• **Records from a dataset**
::::

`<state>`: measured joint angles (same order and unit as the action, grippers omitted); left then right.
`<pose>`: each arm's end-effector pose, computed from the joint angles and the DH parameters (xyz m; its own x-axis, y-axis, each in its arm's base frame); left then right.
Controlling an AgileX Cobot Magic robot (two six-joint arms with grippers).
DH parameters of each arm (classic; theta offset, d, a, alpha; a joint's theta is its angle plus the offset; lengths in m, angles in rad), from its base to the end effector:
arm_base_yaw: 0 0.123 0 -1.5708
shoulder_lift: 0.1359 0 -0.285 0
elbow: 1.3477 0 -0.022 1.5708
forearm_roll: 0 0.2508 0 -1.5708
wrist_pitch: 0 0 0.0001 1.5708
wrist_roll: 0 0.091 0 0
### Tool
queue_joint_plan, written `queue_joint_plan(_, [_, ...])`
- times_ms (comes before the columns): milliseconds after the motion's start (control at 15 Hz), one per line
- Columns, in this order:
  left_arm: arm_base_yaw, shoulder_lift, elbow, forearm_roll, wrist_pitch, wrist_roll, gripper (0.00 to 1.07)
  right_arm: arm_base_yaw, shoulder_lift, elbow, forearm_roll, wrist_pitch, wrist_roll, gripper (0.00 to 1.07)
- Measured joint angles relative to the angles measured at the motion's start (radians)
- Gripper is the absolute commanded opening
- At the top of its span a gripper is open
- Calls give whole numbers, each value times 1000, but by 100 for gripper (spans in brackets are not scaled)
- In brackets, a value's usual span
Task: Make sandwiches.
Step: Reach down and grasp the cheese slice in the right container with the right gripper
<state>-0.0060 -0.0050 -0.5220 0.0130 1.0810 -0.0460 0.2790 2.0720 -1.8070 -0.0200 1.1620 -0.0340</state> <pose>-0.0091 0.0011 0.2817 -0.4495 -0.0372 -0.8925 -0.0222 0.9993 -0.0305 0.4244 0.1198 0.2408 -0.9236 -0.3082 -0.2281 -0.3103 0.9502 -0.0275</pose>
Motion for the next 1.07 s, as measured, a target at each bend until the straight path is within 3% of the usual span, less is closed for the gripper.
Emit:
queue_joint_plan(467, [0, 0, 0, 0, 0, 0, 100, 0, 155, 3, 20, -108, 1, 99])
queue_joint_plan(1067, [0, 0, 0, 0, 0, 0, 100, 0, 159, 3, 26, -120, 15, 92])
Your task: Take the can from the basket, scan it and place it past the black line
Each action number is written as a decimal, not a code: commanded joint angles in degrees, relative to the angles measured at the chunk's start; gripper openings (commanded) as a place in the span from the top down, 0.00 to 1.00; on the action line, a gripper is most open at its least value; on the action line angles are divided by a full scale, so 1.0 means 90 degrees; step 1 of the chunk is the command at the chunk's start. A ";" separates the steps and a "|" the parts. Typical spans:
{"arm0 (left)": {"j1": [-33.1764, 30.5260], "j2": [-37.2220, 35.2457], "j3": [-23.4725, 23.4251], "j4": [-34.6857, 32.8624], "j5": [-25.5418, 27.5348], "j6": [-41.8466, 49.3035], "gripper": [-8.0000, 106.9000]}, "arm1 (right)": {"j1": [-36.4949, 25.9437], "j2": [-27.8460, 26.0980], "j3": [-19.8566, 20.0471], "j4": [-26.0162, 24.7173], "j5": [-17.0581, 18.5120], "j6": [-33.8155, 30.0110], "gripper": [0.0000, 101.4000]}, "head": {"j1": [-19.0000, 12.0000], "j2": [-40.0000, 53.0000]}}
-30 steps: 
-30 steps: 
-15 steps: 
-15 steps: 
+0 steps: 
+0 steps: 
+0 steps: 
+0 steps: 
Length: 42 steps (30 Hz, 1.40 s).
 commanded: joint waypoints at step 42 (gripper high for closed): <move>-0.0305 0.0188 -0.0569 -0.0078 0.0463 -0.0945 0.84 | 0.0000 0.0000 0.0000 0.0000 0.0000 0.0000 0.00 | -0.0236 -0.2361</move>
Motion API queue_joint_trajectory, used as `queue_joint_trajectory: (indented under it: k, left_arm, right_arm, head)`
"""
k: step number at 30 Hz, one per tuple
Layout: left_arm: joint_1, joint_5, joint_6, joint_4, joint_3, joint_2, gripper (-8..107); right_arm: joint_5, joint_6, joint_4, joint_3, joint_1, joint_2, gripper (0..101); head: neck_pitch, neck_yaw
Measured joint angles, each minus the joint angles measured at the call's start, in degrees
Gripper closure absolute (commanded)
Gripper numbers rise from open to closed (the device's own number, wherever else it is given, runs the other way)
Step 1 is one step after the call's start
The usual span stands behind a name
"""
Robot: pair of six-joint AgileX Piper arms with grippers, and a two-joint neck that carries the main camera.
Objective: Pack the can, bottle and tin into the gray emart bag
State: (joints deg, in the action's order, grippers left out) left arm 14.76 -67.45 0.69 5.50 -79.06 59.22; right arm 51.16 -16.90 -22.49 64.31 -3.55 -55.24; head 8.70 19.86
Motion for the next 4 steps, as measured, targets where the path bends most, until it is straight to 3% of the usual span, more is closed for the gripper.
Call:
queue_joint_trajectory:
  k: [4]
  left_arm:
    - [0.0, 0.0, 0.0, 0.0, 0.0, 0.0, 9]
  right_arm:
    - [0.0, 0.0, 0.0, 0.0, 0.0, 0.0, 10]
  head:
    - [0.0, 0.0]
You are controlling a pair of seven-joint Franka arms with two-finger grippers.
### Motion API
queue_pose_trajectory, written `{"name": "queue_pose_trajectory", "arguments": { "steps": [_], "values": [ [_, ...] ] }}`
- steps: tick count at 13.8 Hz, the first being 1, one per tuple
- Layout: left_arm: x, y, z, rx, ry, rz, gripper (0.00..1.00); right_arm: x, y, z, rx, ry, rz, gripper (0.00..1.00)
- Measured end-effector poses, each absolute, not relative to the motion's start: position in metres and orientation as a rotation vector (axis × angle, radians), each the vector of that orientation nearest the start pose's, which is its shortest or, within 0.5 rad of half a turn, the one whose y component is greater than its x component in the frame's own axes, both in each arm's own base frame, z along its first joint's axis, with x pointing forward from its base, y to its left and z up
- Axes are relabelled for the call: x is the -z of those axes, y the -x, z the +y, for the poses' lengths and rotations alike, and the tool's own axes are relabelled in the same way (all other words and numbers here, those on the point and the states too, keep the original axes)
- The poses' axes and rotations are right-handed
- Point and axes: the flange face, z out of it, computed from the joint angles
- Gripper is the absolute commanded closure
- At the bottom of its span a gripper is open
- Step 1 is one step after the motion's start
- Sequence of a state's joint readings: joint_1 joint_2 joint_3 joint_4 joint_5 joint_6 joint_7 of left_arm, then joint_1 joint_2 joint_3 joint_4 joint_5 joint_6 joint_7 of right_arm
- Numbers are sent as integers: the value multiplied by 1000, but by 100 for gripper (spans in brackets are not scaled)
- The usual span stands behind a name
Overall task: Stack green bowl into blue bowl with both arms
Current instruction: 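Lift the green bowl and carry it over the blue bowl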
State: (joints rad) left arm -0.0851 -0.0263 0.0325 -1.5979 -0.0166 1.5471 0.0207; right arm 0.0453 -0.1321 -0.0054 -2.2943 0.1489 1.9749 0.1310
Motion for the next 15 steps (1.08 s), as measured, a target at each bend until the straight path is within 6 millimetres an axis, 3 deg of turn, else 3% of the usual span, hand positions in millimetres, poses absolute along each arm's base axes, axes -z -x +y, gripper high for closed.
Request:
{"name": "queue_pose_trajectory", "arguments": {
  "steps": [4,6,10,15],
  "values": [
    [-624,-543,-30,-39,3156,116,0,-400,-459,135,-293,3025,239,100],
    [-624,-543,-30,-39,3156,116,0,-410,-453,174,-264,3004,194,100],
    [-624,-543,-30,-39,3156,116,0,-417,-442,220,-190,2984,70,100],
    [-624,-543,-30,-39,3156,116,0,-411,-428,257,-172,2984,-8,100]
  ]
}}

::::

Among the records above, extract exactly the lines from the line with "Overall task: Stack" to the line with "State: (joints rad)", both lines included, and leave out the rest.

• **ANSWER**
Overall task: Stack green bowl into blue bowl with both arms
Current instruction: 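Lift the green bowl and carry it over the blue bowl
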State: (joints rad) left arm -0.0851 -0.0263 0.0325 -1.5979 -0.0166 1.5471 0.0207; right arm 0.0453 -0.1321 -0.0054 -2.2943 0.1489 1.9749 0.1310

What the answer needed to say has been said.